TASK DESCRIPTION
Give the entries again, exactly as they stand.

DATA RECORDS
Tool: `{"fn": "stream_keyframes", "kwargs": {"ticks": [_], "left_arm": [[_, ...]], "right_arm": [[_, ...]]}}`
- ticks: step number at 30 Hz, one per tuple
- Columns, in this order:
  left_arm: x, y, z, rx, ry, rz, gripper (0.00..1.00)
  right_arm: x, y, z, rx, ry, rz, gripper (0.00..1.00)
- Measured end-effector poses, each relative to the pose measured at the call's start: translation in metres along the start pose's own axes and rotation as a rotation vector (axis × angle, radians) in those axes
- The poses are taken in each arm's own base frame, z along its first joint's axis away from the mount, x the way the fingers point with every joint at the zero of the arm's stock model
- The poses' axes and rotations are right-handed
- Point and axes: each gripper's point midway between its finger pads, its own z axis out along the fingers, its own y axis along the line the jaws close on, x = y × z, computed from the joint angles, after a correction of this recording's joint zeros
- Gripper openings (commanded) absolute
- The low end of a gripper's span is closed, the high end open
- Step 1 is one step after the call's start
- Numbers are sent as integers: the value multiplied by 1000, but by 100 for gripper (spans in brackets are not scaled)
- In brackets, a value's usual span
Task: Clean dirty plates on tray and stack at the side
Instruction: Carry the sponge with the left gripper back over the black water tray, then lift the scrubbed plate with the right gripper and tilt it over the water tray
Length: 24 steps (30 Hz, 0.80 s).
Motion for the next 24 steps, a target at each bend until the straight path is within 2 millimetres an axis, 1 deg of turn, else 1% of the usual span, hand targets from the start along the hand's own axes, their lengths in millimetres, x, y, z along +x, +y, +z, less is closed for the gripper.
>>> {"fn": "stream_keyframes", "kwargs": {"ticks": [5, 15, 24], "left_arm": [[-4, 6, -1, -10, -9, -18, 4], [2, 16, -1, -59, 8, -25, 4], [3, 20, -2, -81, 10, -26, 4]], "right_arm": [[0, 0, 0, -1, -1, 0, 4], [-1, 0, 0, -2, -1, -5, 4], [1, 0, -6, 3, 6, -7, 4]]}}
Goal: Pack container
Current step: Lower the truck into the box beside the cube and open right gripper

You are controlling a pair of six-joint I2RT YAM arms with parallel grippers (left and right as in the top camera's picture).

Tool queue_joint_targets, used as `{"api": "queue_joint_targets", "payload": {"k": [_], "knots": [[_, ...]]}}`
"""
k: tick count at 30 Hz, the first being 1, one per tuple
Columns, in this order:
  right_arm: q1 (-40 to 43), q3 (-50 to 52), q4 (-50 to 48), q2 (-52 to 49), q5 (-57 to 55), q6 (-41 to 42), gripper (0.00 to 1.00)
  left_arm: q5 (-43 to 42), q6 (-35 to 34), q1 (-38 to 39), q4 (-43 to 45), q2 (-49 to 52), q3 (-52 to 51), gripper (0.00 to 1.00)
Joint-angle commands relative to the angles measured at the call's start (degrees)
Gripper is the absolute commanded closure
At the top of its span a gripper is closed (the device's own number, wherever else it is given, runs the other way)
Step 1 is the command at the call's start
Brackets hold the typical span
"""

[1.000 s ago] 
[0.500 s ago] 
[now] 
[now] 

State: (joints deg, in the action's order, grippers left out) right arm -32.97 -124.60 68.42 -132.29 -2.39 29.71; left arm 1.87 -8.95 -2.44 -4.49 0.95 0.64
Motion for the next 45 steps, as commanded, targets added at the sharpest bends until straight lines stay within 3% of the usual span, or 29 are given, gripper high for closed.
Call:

THE ANSWER
Tool: `{"fn": "stream_keyframes", "kwargs": {"ticks": [_], "left_arm": [[_, ...]], "right_arm": [[_, ...]]}}`
- ticks: step number at 30 Hz, one per tuple
- Columns, in this order:
  left_arm: x, y, z, rx, ry, rz, gripper (0.00..1.00)
  right_arm: x, y, z, rx, ry, rz, gripper (0.00..1.00)
- Measured end-effector poses, each relative to the pose measured at the call's start: translation in metres along the start pose's own axes and rotation as a rotation vector (axis × angle, radians) in those axes
- The poses are taken in each arm's own base frame, z along its first joint's axis away from the mount, x the way the fingers point with every joint at the zero of the arm's stock model
- The poses' axes and rotations are right-handed
- Point and axes: each gripper's point midway between its finger pads, its own z axis out along the fingers, its own y axis along the line the jaws close on, x = y × z, computed from the joint angles, after a correction of this recording's joint zeros
- Gripper openings (commanded) absolute
- The low end of a gripper's span is closed, the high end open
- Step 1 is one step after the call's start
- Numbers are sent as integers: the value multiplied by 1000, but by 100 for gripper (spans in brackets are not scaled)
- In brackets, a value's usual span
Task: Clean dirty plates on tray and stack at the side
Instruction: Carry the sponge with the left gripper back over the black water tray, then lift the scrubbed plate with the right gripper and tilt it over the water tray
Length: 24 steps (30 Hz, 0.80 s).
Motion for the next 24 steps, a target at each bend until the straight path is within 2 millimetres an axis, 1 deg of turn, else 1% of the usual span, hand targets from the start along the hand's own axes, their lengths in millimetres, x, y, z along +x, +y, +z, less is closed for the gripper.
>>> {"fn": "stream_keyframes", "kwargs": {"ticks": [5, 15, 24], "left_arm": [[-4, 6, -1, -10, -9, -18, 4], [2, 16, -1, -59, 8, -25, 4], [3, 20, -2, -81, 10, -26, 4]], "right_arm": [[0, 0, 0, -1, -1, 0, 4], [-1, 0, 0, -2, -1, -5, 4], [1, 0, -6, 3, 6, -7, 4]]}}
Goal: Pack container
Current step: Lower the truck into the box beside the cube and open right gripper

You are controlling a pair of six-joint I2RT YAM arms with parallel grippers (left and right as in the top camera's picture).

Tool queue_joint_targets, used as `{"api": "queue_joint_targets", "payload": {"k": [_], "knots": [[_, ...]]}}`
"""
k: tick count at 30 Hz, the first being 1, one per tuple
Columns, in this order:
  right_arm: q1 (-40 to 43), q3 (-50 to 52), q4 (-50 to 48), q2 (-52 to 49), q5 (-57 to 55), q6 (-41 to 42), gripper (0.00 to 1.00)
  left_arm: q5 (-43 to 42), q6 (-35 to 34), q1 (-38 to 39), q4 (-43 to 45), q2 (-49 to 52), q3 (-52 to 51), gripper (0.00 to 1.00)
Joint-angle commands relative to the angles measured at the call's start (degrees)
Gripper is the absolute commanded closure
At the top of its span a gripper is closed (the device's own number, wherever else it is given, runs the other way)
Step 1 is the command at the call's start
Brackets hold the typical span
"""

[1.000 s ago] 
[0.500 s ago] 
[now] 
[now] 

State: (joints deg, in the action's order, grippers left out) right arm -32.97 -124.60 68.42 -132.29 -2.39 29.71; left arm 1.87 -8.95 -2.44 -4.49 0.95 0.64
Motion for the next 45 steps, as commanded, targets added at the sharpest bends until straight lines stay within 3% of the usual span, or 29 are given, gripper high for closed.
Call:

No part of the exercise is left unanswered.